| TASK TO COMPLETE |
Copy each line below exactly as it appears. Pictures are to be omitted.

| INFORMATION PROVIDED |
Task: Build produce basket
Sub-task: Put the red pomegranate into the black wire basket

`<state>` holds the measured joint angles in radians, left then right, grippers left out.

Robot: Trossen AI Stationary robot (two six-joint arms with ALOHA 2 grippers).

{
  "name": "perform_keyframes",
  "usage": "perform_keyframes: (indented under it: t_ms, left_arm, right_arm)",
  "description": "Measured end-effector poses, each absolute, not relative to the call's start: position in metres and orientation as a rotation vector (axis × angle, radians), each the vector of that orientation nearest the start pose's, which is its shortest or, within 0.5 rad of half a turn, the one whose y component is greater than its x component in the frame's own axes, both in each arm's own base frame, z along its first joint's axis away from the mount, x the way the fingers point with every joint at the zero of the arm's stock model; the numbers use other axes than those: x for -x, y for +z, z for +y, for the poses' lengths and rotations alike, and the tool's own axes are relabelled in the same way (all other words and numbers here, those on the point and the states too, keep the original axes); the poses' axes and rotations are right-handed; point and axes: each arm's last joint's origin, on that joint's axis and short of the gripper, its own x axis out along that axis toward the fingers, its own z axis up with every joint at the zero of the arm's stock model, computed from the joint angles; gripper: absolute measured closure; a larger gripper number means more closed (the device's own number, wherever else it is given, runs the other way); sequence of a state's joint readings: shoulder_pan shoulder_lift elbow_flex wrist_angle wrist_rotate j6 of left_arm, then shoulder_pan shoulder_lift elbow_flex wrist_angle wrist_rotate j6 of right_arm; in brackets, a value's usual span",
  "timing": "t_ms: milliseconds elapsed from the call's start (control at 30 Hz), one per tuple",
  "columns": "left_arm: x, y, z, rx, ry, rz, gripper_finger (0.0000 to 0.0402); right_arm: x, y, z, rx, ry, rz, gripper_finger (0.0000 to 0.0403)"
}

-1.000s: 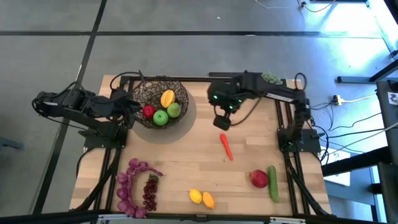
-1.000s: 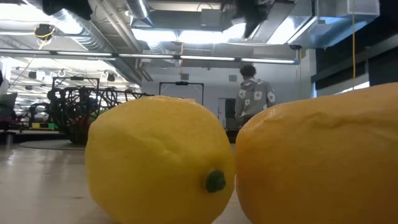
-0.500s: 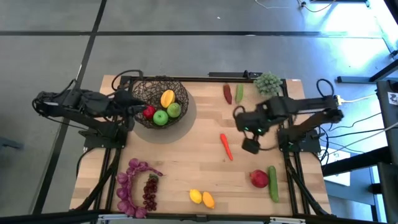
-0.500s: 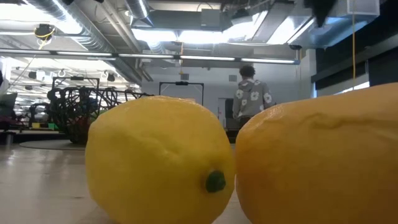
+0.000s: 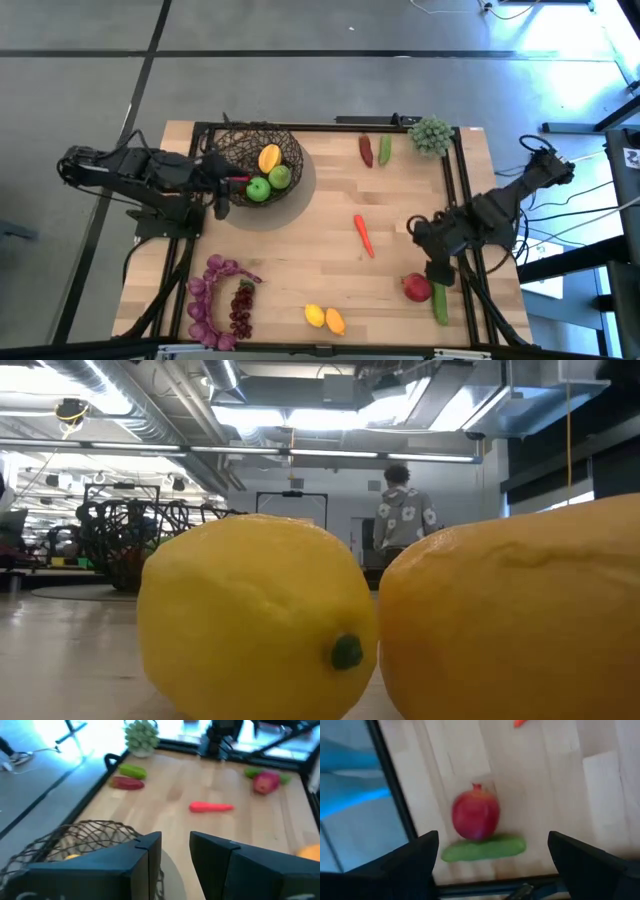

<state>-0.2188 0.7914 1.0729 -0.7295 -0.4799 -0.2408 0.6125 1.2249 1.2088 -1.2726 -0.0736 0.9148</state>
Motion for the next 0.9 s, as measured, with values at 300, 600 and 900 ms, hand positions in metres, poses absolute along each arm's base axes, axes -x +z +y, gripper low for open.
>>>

| FINISHED EXERCISE |
Task: Build produce basket
Sub-task: Put the red pomegranate into the black wire basket

`<state>` holds the measured joint angles in radians, left then right, grippers left out.

Robot: Trossen AI Stationary robot (two six-joint arms with ALOHA 2 grippers).

{
  "name": "perform_keyframes",
  "usage": "perform_keyframes: (indented under it: t_ms, left_arm, right_arm)",
  "description": "Measured end-effector poses, each absolute, not relative to the call's start: position in metres and orientation as a rotation vector (axis × angle, radians), each the vector of that orientation nearest the start pose's, which is its shortest or, within 0.5 rad of half a turn, the one whose y component is greater than its x component in the frame's own axes, both in each arm's own base frame, z along its first joint's axis away from the mount, x the way the fingers point with every joint at the zero of the arm's stock model; the numbers use other axes than those: x for -x, y for +z, z for +y, for the poses' lengths and rotations alike, and the tool's own axes are relabelled in the same way (all other words and numbers here, those on the point and the states too, keep the original axes); the poses' axes and rotations are right-handed; point and axes: each arm's last joint's origin, on that joint's axis and short of the gripper, its own x axis out along that axis toward the fingers, its own z axis up with every joint at the zero of the arm's stock model, computed from the joint angles; gripper: absolute measured closure; a larger gripper number means more closed (the device's own number, wherever else it is given, runs the other way); sequence of a state's joint readings: shoulder_pan shoulder_lift elbow_flex wrist_angle wrist_rotate j6 of left_arm, then shoulder_pan shoulder_lift elbow_flex wrist_angle wrist_rotate j6 of right_arm; in brackets, a value's usual span",
  "timing": "t_ms: milliseconds elapsed from the call's start (control at 30 Hz), one per tuple",
  "columns": "left_arm: x, y, z, rx, ry, rz, gripper_finger (0.0000 to 0.0402); right_arm: x, y, z, rx, ry, rz, gripper_finger (0.0000 to 0.0403)"
}

-1.000s: 
-1.000s: 
-0.500s: 
-0.500s: 
+0.000s: 

<state>-0.2188 0.7914 1.0729 -0.7295 -0.4799 -0.2408 0.6125 1.2249 1.2088 -1.2726 -0.0736 0.9148</state>
Motion for the next 0.9 s, as measured, with values at 300, 600 and 900 ms, hand positions in metres, poses absolute along each arm's base axes, axes -x +z +y, gripper low for open.
>>>

No other output belongs to this answer.